> What to do
Transcribe all data verbatim. Skip the pictures.

> Information supplied
┌────────
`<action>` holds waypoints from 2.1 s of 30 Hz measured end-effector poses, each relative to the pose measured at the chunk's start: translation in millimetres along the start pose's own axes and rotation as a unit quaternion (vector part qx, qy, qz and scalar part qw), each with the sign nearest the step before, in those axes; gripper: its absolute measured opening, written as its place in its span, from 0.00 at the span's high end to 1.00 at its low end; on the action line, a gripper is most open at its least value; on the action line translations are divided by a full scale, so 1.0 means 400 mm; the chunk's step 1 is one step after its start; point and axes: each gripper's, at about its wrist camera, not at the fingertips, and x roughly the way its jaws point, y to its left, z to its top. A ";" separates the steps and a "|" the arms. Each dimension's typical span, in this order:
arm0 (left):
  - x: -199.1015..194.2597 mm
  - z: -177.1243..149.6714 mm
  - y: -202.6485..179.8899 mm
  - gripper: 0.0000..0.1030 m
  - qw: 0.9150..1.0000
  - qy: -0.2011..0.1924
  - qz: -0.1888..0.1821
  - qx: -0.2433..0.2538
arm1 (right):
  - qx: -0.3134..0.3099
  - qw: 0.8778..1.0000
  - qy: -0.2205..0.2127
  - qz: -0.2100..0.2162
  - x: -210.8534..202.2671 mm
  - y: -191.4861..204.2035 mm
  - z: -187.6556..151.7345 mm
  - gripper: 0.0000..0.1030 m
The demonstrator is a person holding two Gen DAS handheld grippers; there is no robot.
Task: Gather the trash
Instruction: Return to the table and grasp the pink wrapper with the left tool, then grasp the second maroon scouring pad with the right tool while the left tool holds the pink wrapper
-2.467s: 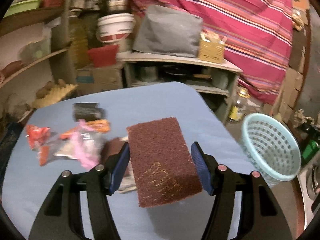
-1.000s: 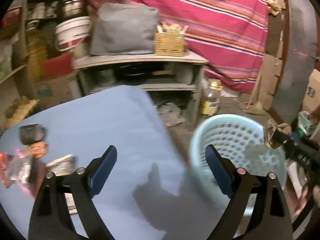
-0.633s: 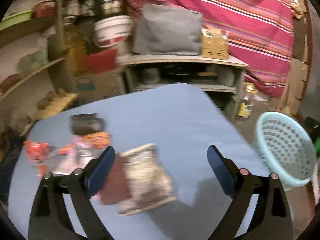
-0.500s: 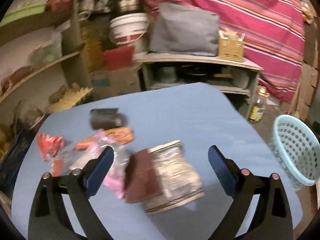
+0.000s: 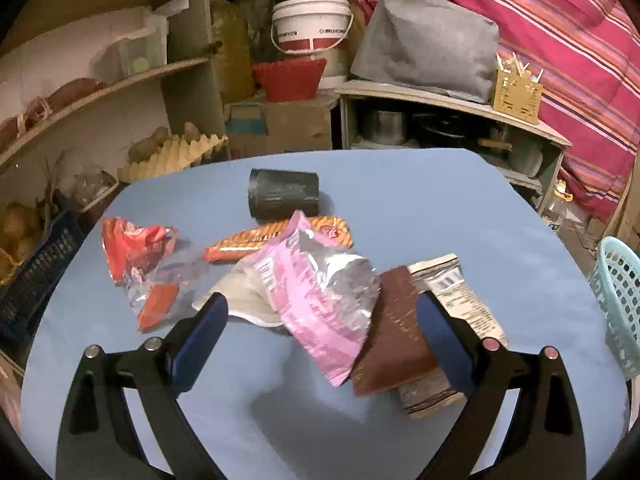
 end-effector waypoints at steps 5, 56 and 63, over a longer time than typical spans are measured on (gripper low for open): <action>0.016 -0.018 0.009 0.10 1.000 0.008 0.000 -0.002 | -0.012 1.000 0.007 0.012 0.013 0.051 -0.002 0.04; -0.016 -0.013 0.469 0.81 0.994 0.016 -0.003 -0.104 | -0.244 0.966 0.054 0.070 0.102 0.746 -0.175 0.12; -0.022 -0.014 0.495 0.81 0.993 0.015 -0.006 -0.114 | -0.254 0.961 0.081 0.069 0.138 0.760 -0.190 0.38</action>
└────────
> Task response
`<action>` holds waypoints from 2.1 s of 30 Hz measured end-effector poses, each relative to the pose measured at the chunk's start: translation in millimetres along the start pose's own axes and rotation as a unit quaternion (vector part qx, qy, qz and scalar part qw), each with the sign nearest the step before, in those axes; gripper: its absolute measured opening, written as its place in its span, from 0.00 at the span's high end to 1.00 at its low end; on the action line, a gripper is most open at its least value; on the action line translations are divided by a full scale, so 1.0 means 400 mm; the chunk's step 1 is one step after its start; point and axes: each gripper's, at about its wrist camera, not at the fingertips, and x roughly the way its jaws point, y to its left, z to its top. A ";" separates the steps and a "|" the arms. Each dimension's typical span, in this order:
arm0 (left):
  - x: -199.1015..194.2597 mm
  - z: -177.1243..149.6714 mm
  - y: -202.6485..179.8899 mm
  - gripper: 0.0000..0.1030 m
  - qw: 0.9150..1.0000
  - qy: -0.2011..0.1924
  - qz: -0.1888..0.1821
  - qx: -0.2433..0.2538
arm1 (right):
  - qx: -0.3134..0.3099
  - qw: 0.8778..1.0000
  - qy: -0.2205..0.2127
  - qz: -0.2100..0.2162
  - x: -210.8534..202.2671 mm
  - y: -191.4861..204.2035 mm
  - z: -187.6556..151.7345 mm
  - gripper: 0.0000..0.1030 m
The demonstrator is a person holding two Gen DAS handheld grippers; there is no robot.
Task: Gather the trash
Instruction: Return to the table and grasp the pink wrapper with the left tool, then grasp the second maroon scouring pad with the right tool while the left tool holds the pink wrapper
-2.467s: 
-1.000s: 
-0.633s: 
-0.500s: 
+0.000s: 
 end-effector waypoints at steps 5, 56 and 63, over a longer time than typical spans are measured on (gripper low for open): <action>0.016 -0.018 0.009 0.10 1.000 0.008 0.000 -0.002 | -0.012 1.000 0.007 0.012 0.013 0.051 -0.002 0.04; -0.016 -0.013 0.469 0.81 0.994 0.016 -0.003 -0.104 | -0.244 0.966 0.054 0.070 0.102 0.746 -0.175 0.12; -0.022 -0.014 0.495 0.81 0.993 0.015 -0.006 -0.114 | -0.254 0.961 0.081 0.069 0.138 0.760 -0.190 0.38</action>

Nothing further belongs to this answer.